Una buena progresión para determinar la “preparación” es comenzar primero con fiestas de pijamas en casas de parientes, luego pijamadas en casas de personas que no son parientes (es decir, amigos de la escuela o del vecindario). Cuando el niño (y los padres) se sientan cómodos con eso, ¡entonces es hora de ir al campamento!
Todavía puede y debe haber algo de nerviosismo ya que es una parte normal del crecimiento. Además, cuanto más se involucre el niño en el proceso de toma de decisiones y en la revisión de la información, mejor. El registro de salida vídeos de campamento y las fotografías, o visitar el campamento y ver cómo son las instalaciones, son beneficiosas para la preparación y la confianza de los posibles campistas.
Su hijo, como campista por primera vez, no necesita venir con un amigo; a menudo puede ser más beneficioso para su crecimiento venir “solo”. Ayudamos a los nuevos campistas a sentirse cómodos de varias maneras, incluida la intencionalidad con respecto a los grupos de campistas, fomentando una cultura acogedora, exponiendo a los niños a la diferencia, adoptando la flexibilidad y simplemente divirtiéndonos.
Muchos aspectos de nuestro campamento ayudan a los campistas de primer año a adaptarse rápidamente. Nos esmeramos en la creación de los diferentes grupos (cabañas, equipos y mesas) y en la distribución de los campistas, tanto nuevos como veteranos. Al ser un campamento en crecimiento, contamos con una cantidad considerable de campistas que regresan y de quienes vienen por primera vez, lo que nos permite mantener una proporción equilibrada. El contacto regular con tres grupos diferentes maximiza la oportunidad de cada campista de conectar con diversos amigos. Estas agrupaciones intencionadas ayudan a los nuevos campistas a sentirse integrados rápidamente.

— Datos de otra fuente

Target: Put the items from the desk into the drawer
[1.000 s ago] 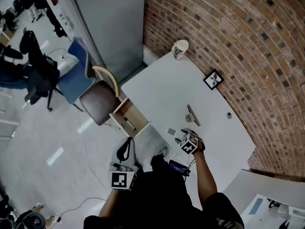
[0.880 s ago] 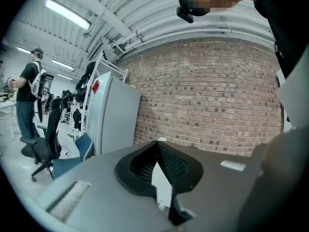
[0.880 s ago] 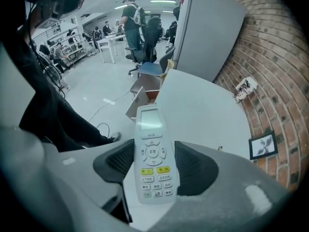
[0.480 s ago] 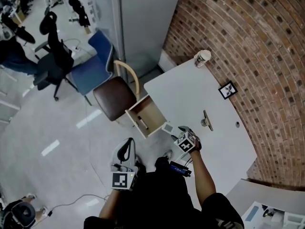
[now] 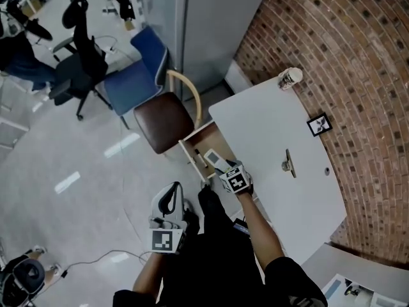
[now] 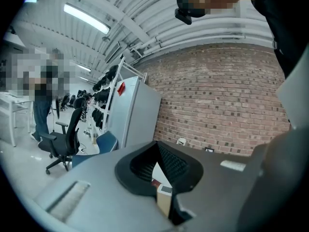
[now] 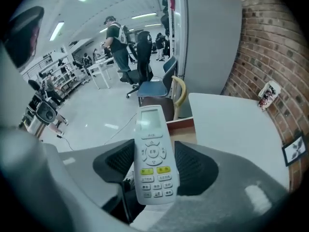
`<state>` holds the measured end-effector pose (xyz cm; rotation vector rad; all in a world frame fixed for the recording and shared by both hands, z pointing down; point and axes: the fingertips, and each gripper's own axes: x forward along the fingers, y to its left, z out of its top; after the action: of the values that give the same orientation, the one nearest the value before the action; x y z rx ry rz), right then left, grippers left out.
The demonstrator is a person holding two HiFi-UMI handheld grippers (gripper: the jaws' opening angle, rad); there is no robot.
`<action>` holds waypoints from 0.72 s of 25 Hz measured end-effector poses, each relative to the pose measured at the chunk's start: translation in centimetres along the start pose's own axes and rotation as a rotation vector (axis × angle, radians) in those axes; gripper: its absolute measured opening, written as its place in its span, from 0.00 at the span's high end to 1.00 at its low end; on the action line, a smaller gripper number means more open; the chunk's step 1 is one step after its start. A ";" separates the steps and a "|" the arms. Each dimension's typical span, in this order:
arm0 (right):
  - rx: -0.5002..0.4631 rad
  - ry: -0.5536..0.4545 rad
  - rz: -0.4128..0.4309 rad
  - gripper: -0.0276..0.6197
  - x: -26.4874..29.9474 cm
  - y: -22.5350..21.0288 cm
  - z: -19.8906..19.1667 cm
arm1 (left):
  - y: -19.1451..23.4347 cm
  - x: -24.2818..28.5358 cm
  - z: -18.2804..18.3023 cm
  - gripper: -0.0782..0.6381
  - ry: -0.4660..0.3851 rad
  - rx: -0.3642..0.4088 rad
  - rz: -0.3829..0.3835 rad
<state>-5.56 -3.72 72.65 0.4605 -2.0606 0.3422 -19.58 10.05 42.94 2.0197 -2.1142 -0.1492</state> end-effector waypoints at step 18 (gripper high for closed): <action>0.320 0.080 0.064 0.55 17.2 -2.9 -2.3 | 6.6 10.9 -7.7 0.86 0.115 -0.051 0.136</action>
<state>-10.56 -8.47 88.80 0.5634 -1.9511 0.7240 -24.69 0.10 52.83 1.8041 -2.1444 -0.0633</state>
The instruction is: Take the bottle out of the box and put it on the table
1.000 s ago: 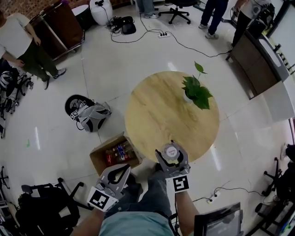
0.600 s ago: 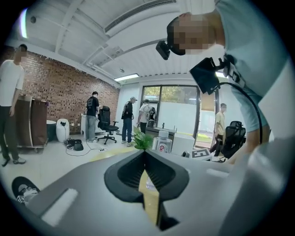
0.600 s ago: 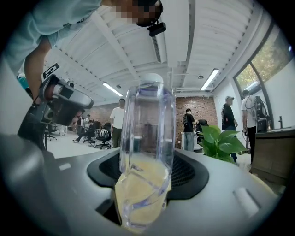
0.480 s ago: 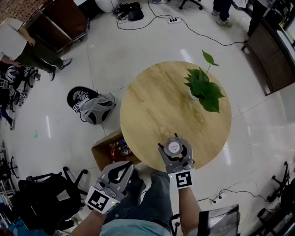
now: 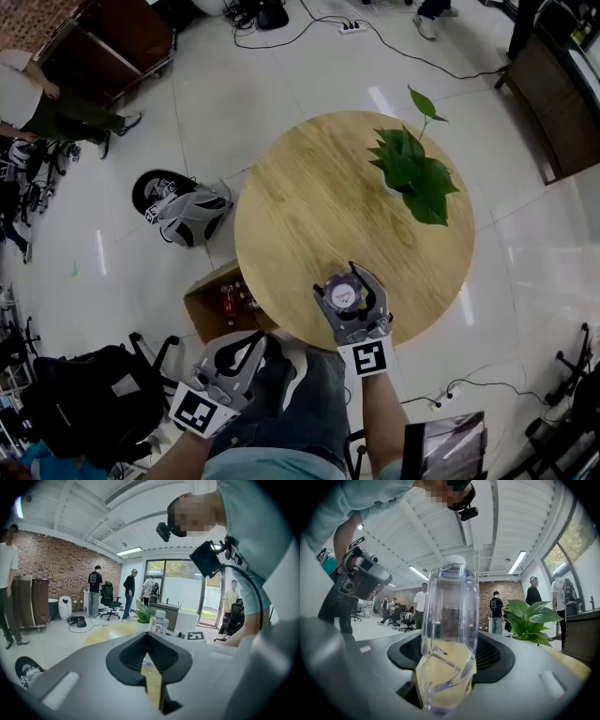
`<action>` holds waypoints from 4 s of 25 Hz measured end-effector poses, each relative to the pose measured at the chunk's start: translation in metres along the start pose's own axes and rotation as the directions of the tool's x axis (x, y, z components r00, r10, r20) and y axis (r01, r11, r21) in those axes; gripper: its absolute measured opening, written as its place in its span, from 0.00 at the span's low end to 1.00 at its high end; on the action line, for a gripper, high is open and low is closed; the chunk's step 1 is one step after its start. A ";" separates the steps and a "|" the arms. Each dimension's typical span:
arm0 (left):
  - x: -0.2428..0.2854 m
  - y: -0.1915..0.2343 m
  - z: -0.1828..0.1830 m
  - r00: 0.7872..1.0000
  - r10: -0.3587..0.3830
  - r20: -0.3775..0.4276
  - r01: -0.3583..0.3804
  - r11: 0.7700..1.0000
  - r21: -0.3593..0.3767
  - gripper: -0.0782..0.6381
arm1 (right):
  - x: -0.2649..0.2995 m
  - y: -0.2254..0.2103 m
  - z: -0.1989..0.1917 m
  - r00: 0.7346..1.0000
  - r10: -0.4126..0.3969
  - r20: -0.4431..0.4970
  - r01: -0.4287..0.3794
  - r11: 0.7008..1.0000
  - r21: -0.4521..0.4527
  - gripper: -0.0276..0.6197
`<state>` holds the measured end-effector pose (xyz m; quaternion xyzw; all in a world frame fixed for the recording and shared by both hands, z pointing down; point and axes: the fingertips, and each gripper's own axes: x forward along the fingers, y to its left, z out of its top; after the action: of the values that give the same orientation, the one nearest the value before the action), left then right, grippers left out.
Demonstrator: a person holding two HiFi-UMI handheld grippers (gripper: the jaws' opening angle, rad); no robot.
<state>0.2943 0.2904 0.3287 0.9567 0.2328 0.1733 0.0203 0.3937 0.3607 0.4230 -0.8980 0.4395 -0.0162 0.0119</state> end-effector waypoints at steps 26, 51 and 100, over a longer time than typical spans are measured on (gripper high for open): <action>-0.055 -0.025 0.034 0.983 -0.087 0.162 0.079 0.995 0.055 0.12 | -0.098 0.029 0.093 0.984 -0.176 0.009 0.176 0.983 -0.057 0.61; -0.343 -0.115 0.045 0.894 -0.227 0.385 0.166 0.969 0.185 0.12 | -0.192 0.353 0.283 0.966 -0.181 0.182 0.210 0.965 -0.154 0.30; -0.549 -0.233 -0.014 0.869 -0.323 0.374 0.240 0.937 0.252 0.12 | -0.351 0.581 0.286 0.967 -0.206 0.152 0.225 0.967 -0.121 0.05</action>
<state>-0.2693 0.2487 0.1374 0.9243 0.3769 -0.0600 -0.0012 -0.2688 0.2837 0.1102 -0.9382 0.3373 0.0751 -0.0215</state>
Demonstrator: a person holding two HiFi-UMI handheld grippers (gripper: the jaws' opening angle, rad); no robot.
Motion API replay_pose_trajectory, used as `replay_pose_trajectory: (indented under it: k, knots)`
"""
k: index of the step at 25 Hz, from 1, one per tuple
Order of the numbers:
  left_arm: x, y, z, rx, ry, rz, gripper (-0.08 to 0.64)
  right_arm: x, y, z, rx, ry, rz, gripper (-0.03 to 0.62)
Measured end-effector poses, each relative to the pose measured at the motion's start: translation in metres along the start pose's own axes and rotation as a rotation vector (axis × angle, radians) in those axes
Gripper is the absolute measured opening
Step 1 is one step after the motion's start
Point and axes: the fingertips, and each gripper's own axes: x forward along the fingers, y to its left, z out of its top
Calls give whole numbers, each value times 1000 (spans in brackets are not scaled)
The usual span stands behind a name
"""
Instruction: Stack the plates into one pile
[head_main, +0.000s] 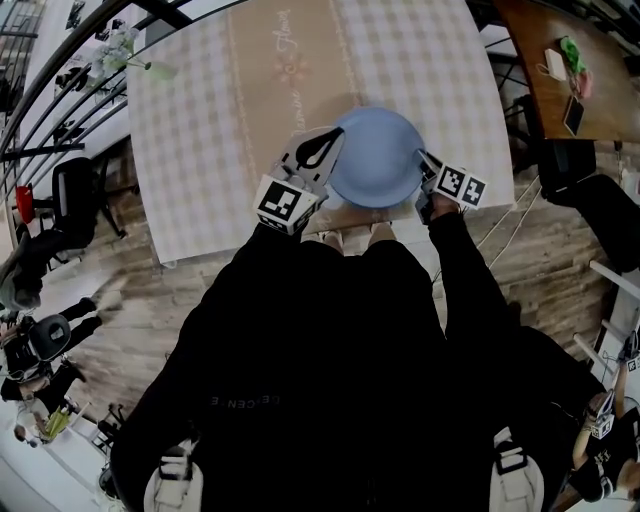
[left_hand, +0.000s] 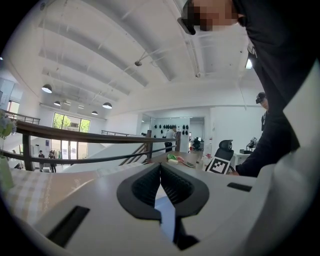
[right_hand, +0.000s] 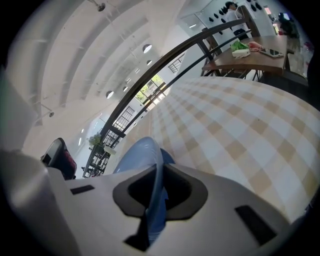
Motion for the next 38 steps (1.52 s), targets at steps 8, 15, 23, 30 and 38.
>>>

La cultura de nuestro campamento generalmente ayuda a que los nuevos campistas se sientan bienvenidos. Hacemos hincapié en una actitud de que "ser amable está de moda" (a diferencia de lo que a veces sucede en escuelas u otros entornos para jóvenes, donde a veces se considera que ser cruel está de moda). Al llegar, los campistas son recibidos con entusiasmo, ya sea que nunca hayan asistido al campamento o que lo hayan hecho durante varios años. Ningún campista se siente excluido. Los campistas que regresan participan activamente en el proceso; son responsables de ayudar a los nuevos campistas. Los campistas que regresan han valorado nuestra cultura de amabilidad y les gusta hacer que los nuevos campistas se sientan tan cómodos como ellos lo estuvieron en su primer verano. A los niños les encanta la atención positiva y el apoyo de sus compañeros. Los nuevos campistas también se adaptan inmediatamente al campamento durante un recorrido el primer día. ¡No hay nada mejor que saber dónde está todo desde el principio!

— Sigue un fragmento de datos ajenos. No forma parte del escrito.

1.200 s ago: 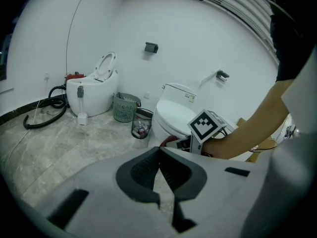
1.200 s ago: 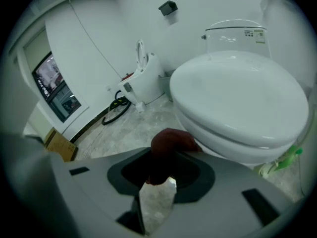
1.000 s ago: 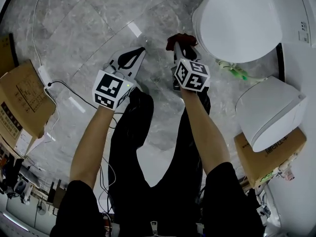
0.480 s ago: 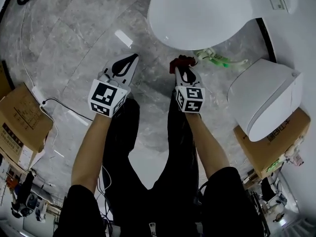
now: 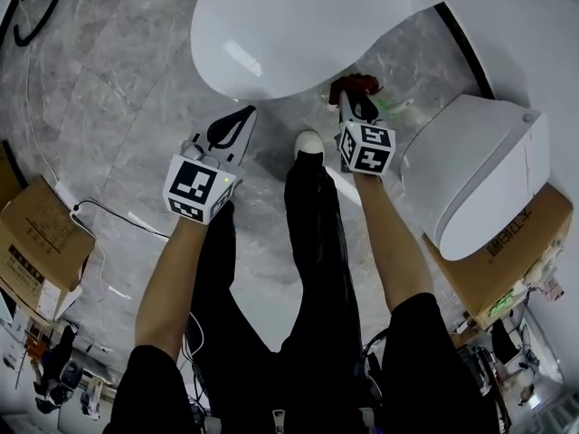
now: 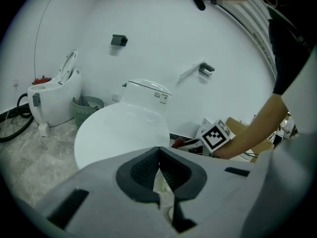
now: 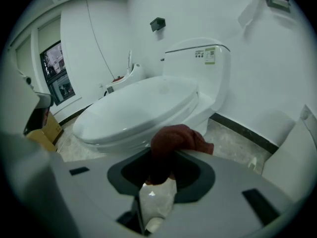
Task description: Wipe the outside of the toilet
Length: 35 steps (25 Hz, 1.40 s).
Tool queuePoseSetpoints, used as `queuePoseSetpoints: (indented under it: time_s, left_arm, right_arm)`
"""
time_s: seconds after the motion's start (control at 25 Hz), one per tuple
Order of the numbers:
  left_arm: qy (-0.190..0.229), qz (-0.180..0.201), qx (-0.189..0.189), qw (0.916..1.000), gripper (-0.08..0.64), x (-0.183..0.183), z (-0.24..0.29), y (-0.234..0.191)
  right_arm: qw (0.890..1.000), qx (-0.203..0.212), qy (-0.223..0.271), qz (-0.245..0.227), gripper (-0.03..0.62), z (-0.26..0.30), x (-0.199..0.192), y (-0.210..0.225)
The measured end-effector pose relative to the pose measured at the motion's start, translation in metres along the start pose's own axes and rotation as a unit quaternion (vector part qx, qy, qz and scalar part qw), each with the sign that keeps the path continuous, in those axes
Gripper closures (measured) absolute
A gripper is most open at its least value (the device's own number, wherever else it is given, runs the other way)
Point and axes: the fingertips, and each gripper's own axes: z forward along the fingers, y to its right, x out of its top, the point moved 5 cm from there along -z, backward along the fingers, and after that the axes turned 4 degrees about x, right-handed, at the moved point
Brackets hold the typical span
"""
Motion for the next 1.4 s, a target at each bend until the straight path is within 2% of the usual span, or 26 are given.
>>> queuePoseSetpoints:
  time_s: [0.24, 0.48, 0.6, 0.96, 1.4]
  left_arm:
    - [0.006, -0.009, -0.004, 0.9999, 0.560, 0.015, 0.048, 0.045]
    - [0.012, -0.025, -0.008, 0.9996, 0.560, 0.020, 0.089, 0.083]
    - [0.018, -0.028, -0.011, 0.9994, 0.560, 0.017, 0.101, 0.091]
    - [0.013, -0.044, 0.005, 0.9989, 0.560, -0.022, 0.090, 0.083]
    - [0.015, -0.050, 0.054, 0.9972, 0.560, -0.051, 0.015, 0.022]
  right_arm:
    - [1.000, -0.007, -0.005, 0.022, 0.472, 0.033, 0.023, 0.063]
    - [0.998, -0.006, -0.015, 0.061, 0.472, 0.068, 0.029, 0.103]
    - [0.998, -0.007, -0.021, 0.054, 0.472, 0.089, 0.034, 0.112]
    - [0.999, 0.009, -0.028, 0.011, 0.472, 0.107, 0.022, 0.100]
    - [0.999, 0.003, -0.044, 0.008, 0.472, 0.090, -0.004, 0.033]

Nuestra alta tasa de campistas que regresan (alrededor del 601%, lo cual es elevado para un programa que no dura todo el verano) ayuda a que nuestras tradiciones perduren año tras año. Contar con una masa crítica de campistas que regresan ayuda a que los nuevos se sientan bienvenidos, ya que tienen compañeros que los apoyan. Además, debido a nuestro continuo crecimiento, nuestra tasa de 601% nos da una proporción aproximada de 50/50 entre campistas nuevos y que regresan. Los campistas que regresan integran rápidamente a los nuevos en la positiva cultura del campamento.
Valoramos la flexibilidad de los nuevos campistas, permitiéndoles participar en todas las actividades, independientemente de su experiencia previa en campamentos. Si un nuevo campista desea dirigir una canción antes de la comida, lo recibimos con los brazos abiertos, lo ayudamos y lo apoyamos.
En general, empoderamos a cada campista para que encuentre su voz y supere los desafíos. Ayudar a los niños a encontrar su voz les ayuda a sentir que pertenecen. Cada campista tiene el reto de probar cosas nuevas; cuando los niños encuentran algo en lo que son buenos en el campamento, les ayuda a expandir ese sentimiento de competencia a otros aspectos de la vida.
Los niños solo tienen una oportunidad de ser pequeños; nos encanta que la aprovechen al máximo. Ser parte de nuestra comunidad les brinda a los campistas un sentimiento de pertenencia que los motiva a regresar al campamento cada año, reencontrarse con viejos amigos y hacer nuevas amistades. Nos encanta cuando los campistas de primer año se van del campamento sintiéndose parte de nuestra familia Kupugani.
Echa un vistazo a este útil cuestionario: ¿Está listo su hijo para el campamento Sleepaway?